Hard working kids with big hearts and as well as big business sense – after a hard days work of making gourmet dog cookies they made $75 to go toward the medical care of Trooper and her Momma Leyla!

Marika writes:

“Trooper has been making great progress since we brought her home. Dr. Nancy Hampel of the Animal Medical Center in El Cajon examined her and recommended physical therapy in lieu of surgery. Trooper sustained two injuries as a very young pup – a crushing break on the growth plate on her lower paw and a dislocated elbow. By the time Trooper was x-rayed, the break had begun to heal itself. If Dr. Hampel operated on Trooper to repair the break, Troopers leg would stop growing. In addition, repairing her dislocated elbow would require fusing the joint, which would eliminate any flexibility. When Trooper is 9 months she will examine her again, and if she is in pain – she will revisit the surgical option for her elbow.”

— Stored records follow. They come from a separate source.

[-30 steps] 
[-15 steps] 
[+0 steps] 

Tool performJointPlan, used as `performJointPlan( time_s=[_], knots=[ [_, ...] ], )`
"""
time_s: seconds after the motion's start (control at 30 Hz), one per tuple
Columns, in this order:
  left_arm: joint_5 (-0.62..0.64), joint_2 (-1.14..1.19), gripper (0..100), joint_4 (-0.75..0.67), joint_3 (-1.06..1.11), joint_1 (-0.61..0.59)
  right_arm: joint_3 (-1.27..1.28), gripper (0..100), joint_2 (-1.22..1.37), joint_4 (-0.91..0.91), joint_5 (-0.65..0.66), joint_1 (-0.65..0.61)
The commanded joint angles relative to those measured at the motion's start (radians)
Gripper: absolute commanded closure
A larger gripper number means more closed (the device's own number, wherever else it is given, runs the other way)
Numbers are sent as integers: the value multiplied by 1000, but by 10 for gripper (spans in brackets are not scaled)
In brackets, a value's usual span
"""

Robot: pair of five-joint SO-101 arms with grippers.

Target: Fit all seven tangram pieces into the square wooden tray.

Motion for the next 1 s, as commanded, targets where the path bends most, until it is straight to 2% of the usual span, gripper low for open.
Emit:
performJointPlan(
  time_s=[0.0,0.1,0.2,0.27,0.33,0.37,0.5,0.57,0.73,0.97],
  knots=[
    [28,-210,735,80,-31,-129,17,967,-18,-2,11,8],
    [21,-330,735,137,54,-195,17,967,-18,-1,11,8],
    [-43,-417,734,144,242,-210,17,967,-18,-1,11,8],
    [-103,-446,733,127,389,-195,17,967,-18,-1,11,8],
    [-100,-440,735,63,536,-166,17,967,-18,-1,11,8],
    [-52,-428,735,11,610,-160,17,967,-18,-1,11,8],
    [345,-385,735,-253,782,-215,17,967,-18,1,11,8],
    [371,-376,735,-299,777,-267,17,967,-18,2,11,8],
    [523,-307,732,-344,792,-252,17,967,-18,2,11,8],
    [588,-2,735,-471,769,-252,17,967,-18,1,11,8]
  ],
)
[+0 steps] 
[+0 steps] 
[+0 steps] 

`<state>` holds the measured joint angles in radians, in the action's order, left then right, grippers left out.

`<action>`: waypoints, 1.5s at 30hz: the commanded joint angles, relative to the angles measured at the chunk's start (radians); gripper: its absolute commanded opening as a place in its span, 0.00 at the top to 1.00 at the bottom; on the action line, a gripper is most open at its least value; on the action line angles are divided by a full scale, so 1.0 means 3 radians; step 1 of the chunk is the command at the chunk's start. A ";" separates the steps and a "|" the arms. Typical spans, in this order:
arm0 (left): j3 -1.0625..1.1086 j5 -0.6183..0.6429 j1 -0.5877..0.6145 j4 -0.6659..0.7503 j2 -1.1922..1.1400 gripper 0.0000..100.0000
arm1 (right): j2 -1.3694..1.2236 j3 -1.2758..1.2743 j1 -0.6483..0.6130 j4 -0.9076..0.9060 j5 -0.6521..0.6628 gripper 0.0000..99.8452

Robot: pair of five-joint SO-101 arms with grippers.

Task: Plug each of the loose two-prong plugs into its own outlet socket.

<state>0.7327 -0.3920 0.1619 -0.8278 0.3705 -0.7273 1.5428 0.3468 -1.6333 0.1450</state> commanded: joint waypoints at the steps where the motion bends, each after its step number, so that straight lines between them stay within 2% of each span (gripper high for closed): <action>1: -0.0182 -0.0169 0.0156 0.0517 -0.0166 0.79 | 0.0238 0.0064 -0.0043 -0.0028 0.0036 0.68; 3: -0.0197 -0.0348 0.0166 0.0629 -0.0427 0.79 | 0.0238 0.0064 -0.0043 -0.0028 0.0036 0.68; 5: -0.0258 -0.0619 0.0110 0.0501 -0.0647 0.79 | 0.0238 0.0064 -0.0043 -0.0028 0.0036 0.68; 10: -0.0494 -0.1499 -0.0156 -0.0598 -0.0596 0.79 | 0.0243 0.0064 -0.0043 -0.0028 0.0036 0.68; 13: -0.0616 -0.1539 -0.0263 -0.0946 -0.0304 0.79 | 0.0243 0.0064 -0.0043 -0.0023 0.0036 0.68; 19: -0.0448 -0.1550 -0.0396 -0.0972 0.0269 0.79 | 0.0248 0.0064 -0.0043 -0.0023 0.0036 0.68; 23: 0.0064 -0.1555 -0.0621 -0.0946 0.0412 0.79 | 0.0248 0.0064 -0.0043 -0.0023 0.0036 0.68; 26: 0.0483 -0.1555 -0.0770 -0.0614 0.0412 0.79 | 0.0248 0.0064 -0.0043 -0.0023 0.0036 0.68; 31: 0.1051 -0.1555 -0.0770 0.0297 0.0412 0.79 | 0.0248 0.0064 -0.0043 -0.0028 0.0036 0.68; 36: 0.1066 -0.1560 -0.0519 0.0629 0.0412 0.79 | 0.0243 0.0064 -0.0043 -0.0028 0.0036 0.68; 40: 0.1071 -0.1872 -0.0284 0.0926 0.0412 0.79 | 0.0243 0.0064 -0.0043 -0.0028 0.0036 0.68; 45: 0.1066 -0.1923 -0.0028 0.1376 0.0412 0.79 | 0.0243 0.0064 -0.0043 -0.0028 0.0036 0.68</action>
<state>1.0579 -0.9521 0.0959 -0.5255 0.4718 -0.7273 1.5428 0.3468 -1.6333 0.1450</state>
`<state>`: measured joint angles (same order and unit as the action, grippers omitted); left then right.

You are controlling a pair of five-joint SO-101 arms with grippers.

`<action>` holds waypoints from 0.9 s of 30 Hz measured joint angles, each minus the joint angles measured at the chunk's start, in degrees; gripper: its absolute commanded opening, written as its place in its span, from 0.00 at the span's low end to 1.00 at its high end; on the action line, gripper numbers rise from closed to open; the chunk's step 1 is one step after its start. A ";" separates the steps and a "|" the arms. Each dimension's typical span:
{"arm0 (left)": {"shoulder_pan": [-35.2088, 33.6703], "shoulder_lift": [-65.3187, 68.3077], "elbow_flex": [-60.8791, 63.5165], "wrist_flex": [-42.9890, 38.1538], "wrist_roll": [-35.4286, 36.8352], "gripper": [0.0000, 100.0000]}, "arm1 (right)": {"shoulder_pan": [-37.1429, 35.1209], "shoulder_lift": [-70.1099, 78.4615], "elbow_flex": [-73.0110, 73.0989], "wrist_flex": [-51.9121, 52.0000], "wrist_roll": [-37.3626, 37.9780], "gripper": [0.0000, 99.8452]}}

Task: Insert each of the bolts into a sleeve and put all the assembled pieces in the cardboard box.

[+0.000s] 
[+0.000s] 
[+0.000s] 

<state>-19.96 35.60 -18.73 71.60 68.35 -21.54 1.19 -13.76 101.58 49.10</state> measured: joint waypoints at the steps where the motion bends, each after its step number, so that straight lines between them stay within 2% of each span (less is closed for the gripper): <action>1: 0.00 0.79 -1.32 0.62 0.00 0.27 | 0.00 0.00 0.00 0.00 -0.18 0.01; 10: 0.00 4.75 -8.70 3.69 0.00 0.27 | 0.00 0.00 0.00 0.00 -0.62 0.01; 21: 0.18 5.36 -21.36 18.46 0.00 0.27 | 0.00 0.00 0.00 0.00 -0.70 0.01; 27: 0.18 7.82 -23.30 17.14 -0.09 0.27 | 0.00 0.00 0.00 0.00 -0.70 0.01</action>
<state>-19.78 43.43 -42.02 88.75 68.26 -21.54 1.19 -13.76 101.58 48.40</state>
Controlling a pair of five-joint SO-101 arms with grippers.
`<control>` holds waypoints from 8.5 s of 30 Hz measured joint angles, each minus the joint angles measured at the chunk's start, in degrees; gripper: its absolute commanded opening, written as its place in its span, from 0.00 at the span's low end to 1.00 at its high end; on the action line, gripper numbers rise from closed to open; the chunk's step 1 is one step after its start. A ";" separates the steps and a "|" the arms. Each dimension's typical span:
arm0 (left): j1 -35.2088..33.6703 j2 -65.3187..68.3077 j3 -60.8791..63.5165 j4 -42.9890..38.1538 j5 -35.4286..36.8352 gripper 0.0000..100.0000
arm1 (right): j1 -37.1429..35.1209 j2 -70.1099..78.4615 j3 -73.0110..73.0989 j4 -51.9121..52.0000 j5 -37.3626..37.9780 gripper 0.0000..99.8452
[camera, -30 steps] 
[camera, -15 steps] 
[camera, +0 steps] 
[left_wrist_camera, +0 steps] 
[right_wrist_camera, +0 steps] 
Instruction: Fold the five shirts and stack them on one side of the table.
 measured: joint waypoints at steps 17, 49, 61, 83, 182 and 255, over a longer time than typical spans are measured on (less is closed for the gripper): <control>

Trooper’s physical therapist Renee is wonderful and so smart. She created a program for Trooper that will encourage her to stretch her leg building up the muscles so she will use it more. We visit Renee twice a week and continue the program daily at home. Oliver, Taylor and I take a session each. The exercises are essential play time for Trooper, crawling, high-fives and hydro-therapy. – It is fun for all of us, essentially when she is swimming in our bathtub. Renee also encouraged us to massage Trooper’s paw to help reverse the atrophy. She is one pampered pooch. It’s still too soon to predict the actual outcome, but one thing is for sure, Trooper is a happy camper – and hasn’t let her injury stopped her from being a playful, energetic and loving puppy.

She is building quite a fan club in our neighborhood. She has several visitors who are learning the therapy program and stop by to help out. All is well in Trooper World.”

Oliver and Taylor and Little Trooper

Little Trooper and Momma Leyla are finally free and safe from the destructive hands of the backyard breeder. Trooper has been officially adopted by the Murch family and Leyla is safe and care of UHA foster person Jennie. Jennie generously took in Lelya and Trooper into her foster care to recover while we look for their forever home. Thank you Jennie Star and Trooper’s foster mom) for the care you have given Trooper and Leyla.